• AIM OF THE TASK
Select all lines in the records that include "toaster".

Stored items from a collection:
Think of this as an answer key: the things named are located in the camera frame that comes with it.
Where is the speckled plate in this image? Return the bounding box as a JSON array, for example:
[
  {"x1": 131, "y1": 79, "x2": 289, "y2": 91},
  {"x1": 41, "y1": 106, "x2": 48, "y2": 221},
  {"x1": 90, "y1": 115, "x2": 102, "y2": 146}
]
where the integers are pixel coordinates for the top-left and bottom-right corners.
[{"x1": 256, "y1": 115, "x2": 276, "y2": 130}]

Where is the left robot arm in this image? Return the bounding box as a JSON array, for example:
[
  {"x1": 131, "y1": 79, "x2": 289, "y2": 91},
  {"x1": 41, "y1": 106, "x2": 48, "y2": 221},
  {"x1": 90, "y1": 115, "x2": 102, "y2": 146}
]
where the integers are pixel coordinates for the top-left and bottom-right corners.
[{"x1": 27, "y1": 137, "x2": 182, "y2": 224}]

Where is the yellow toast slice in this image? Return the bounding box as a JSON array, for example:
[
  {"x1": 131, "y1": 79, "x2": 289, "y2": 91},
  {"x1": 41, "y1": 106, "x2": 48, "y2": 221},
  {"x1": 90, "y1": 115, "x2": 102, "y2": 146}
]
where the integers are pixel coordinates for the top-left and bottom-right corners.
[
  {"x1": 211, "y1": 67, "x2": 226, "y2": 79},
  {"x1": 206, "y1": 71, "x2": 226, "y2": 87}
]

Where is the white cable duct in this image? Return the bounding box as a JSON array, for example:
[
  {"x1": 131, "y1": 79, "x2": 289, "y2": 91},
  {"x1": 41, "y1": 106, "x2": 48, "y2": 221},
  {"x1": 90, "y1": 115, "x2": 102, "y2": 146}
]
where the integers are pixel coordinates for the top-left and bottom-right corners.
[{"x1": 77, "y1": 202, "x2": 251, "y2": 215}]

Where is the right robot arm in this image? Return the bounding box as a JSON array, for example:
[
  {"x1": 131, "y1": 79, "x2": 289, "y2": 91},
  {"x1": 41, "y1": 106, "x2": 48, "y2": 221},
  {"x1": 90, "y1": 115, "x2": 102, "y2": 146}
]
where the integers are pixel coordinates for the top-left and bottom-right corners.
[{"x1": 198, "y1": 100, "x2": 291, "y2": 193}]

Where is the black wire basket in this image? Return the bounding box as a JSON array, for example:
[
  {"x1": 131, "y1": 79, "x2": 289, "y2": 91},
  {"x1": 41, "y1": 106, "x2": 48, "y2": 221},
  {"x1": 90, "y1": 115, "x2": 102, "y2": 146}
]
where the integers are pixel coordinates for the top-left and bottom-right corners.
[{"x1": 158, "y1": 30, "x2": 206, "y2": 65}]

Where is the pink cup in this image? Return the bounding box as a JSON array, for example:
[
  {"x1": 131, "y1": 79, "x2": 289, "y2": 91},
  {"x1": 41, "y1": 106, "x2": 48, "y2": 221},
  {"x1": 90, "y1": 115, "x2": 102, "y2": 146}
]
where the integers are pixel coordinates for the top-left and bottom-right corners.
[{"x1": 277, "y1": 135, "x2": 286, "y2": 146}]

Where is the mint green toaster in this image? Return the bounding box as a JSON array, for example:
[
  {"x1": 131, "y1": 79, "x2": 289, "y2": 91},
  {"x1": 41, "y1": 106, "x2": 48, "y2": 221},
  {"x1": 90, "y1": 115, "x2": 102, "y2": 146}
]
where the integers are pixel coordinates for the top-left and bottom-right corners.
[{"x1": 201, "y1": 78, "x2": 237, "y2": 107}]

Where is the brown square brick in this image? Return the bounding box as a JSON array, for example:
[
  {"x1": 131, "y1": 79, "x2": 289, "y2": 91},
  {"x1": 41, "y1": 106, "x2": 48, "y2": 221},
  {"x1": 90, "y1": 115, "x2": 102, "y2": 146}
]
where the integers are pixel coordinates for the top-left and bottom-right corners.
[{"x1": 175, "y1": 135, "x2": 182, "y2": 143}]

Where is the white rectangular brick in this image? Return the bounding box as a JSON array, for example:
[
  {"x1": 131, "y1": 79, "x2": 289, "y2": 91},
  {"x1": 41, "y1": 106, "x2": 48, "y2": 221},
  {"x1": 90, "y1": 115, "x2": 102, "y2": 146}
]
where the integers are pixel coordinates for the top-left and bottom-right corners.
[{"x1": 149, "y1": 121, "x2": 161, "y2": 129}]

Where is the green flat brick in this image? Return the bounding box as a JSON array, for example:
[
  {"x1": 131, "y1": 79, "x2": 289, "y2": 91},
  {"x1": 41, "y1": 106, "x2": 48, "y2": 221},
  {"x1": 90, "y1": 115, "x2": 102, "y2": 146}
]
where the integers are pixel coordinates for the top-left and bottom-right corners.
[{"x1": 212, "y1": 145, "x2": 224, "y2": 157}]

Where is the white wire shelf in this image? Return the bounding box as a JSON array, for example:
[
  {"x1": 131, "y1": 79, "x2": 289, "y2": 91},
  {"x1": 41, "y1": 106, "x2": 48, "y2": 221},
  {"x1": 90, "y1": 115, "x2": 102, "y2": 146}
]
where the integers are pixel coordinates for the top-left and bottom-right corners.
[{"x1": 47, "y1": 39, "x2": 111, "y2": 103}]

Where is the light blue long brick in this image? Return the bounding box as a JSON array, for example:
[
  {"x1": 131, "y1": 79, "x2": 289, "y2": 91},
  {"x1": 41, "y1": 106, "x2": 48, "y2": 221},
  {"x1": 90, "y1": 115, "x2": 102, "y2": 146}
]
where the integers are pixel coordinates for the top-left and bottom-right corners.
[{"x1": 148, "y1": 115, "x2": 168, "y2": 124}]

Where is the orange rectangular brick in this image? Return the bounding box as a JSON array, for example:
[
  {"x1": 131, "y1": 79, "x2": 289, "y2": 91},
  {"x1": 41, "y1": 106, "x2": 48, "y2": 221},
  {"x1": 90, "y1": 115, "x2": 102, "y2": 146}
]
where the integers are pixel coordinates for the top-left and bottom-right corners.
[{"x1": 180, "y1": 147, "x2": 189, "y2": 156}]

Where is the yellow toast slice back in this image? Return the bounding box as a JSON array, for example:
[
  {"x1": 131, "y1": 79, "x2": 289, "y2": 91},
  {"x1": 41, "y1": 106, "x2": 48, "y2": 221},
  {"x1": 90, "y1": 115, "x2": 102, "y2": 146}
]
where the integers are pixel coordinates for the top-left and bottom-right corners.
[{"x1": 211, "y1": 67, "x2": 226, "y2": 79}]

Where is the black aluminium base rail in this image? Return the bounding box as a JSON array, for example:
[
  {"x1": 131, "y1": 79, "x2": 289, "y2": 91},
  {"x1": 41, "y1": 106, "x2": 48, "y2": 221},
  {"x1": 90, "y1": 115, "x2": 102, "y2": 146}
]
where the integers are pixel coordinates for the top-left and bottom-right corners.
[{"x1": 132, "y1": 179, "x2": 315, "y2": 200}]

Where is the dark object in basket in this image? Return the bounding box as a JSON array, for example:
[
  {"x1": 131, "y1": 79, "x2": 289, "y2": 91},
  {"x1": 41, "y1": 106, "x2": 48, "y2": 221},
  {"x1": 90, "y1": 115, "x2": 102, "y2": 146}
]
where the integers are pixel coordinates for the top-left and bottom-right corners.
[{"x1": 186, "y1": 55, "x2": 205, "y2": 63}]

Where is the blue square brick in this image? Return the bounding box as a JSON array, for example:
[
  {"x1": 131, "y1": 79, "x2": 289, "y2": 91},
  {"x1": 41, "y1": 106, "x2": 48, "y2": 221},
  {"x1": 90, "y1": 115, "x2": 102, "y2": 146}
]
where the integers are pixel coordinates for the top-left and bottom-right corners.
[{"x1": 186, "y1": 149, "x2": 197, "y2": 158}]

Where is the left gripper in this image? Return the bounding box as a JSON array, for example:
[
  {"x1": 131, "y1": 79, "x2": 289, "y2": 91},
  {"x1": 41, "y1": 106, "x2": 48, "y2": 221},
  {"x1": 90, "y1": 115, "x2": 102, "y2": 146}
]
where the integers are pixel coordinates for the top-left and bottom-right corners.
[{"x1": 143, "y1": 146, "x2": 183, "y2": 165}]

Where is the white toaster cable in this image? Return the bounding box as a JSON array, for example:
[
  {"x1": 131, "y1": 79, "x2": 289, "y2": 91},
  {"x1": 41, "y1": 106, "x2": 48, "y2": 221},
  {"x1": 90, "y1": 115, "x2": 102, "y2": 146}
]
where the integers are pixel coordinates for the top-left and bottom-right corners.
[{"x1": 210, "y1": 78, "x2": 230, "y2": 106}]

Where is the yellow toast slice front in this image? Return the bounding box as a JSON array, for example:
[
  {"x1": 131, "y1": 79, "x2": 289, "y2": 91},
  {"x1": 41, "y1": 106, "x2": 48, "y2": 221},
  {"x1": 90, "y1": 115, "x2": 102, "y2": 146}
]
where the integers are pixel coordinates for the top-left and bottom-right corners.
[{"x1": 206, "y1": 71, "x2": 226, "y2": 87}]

• SOLVED EXERCISE
Where is the mint green toaster in this image? Return the bounding box as a JSON array, for example:
Where is the white toaster cable in this image? Return the bounding box as a JSON array, for example:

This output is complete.